Review for midterm -- Pic10C, Spring '98

Below is a list of topics which should serve as a study outline for you as you make sure you've covered all of the bases in studying for the midterm. It may or may not be completely comprehensive -- I am making it up from the -- reading assignment. If you have any questions about any of this, please email me. Where page numbers are given, they are references to Carrano (unless otherwise stated) and refer you to the part of the reading assignments dealing with the particular issue. --Ami

Contents:


2-3 Trees (p.563ff)
The defining property: Each node is either a 2-node or a 3-node. If it is a 2-node, it has 1 data item and 2 children. If it is a 3-node, it has 2 data items and 3 children. In any case all of the children must have the exact same height (which we allow to be zero, in which case the node is a leaf). In any case, a data item must be greater than all of the data items in any children to its left, and less than all of the data items in any children to its right.
For traverse and search pseudo-code, see Carrano, p.566-567. Here's pseudo-code to extract a range of values:

VisitRange(T, fromKey, toKey)
// Visits each item in T with key between fromKey and toKey
if (T's root is a leaf)
    if (fromKey<=T.ldata <=toKey) // visit T.ldata
    if (fromKey<=T.rdata <=toKey) // visit T.rdata
else    
    if (T has 2 items)
      if (fromKey < T.ldata)
         VisitRange(T.lChild, fromKey, toKey)
      if (fromKey<=T.ldata <=toKey) // visit T.ldata
      if ((fromKey < T.rdata)&&(toKey > T.ldata))
         VisitRange(T.mChild, fromKey, toKey)
      if (fromKey<=T.rdata <=toKey) // visit T.rdata
      if (toKey > T.rdata)
         VisitRange(T.rChild, fromKey, toKey)
    else // T has 1 data item
      if (fromKey < T.ldata)
         VisitRange(T.lChild, fromKey, toKey)
      if (fromKey<=T.ldata <=toKey) // visit T.ldata
      if (toKey > T.ldata) 
         VisitRange(T.mChild, fromKey, toKey)

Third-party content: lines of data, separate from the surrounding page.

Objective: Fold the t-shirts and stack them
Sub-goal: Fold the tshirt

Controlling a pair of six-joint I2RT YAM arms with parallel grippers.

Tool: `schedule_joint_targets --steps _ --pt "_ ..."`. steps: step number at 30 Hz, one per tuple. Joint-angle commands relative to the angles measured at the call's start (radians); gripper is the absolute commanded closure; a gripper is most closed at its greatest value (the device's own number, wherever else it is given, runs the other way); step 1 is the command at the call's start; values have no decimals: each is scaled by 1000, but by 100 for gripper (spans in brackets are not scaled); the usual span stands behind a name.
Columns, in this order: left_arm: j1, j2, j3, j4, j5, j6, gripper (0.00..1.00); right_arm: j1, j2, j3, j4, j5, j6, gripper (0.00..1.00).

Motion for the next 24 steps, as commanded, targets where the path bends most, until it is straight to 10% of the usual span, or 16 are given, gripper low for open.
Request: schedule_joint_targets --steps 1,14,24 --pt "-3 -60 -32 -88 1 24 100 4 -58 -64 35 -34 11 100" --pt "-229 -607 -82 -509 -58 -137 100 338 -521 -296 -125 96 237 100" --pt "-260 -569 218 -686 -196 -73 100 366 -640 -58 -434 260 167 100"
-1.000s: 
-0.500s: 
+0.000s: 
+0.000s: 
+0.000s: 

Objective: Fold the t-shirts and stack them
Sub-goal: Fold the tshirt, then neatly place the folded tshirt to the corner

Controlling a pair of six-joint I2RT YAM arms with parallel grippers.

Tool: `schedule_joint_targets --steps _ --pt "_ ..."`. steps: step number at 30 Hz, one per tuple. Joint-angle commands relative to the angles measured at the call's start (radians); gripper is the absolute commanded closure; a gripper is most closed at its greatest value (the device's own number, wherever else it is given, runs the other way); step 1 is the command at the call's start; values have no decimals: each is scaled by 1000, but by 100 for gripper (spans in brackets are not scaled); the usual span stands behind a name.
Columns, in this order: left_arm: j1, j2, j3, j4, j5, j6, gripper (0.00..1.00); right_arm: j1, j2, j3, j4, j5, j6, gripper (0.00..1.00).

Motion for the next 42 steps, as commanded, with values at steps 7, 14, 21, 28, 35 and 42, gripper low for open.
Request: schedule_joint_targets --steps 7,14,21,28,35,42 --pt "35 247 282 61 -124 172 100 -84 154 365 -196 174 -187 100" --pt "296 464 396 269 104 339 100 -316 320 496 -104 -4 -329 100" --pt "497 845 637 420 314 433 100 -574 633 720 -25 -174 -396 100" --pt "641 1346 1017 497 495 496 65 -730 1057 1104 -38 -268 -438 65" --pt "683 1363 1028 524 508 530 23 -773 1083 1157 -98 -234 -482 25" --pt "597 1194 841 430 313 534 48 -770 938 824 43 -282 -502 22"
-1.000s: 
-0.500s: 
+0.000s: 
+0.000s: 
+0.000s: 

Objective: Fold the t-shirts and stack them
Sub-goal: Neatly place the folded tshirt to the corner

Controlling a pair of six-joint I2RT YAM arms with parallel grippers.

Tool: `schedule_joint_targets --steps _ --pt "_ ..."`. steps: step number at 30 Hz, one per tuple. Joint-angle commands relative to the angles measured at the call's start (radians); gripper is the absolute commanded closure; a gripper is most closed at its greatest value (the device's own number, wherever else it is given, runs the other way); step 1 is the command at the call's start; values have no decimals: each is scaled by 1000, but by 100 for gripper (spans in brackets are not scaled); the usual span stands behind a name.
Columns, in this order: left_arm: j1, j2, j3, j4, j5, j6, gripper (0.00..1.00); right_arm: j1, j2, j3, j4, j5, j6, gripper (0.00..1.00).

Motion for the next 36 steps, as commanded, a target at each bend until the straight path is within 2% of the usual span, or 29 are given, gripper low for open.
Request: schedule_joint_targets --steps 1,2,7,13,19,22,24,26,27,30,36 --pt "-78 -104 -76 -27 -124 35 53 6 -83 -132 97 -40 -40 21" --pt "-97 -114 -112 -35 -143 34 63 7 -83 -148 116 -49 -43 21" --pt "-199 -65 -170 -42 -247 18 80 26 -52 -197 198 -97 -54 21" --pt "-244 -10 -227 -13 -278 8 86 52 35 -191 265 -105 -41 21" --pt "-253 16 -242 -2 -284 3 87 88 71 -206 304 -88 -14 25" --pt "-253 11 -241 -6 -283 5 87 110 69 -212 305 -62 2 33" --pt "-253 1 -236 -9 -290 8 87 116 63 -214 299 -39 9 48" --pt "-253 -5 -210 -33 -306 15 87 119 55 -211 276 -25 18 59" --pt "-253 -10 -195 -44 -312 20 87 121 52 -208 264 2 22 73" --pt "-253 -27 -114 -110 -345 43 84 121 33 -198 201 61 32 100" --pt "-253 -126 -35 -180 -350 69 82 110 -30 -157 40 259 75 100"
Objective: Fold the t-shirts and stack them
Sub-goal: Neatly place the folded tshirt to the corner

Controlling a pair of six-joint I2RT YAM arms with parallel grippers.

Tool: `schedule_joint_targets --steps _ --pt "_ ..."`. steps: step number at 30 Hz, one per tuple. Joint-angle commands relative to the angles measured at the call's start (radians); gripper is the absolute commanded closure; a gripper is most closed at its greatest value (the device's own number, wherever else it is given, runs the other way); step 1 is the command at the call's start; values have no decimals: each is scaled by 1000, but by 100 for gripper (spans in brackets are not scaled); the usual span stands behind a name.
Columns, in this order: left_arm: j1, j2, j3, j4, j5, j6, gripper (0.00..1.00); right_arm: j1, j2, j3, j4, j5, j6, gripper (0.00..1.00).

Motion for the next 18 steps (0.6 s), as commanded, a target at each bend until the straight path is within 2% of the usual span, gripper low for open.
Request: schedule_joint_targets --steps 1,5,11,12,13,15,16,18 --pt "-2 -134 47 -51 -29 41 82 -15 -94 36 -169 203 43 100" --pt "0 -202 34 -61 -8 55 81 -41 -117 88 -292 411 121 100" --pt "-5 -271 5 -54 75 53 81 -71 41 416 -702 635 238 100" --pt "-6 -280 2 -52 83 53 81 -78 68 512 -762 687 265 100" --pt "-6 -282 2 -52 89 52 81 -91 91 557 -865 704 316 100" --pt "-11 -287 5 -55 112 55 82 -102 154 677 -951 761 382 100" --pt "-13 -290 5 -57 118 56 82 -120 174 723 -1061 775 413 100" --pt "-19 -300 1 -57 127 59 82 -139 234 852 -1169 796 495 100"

Insertion: First locate the leaf at which the search for the value to insert would terminate. Insert the value there. If the leaf now contains only 2 data items, we are done. Else, we split the leaf into two new leaves, one containing the smallest value, and one containing the greatest, attaching the new leaves to the parent, and moving the middle data item to the parent. In case the parent now has 3 data items, we re-do the above splitting, until we hit the root (whose parent has no data items so cannot overflow). For code for this, see my code for the first programming assignment.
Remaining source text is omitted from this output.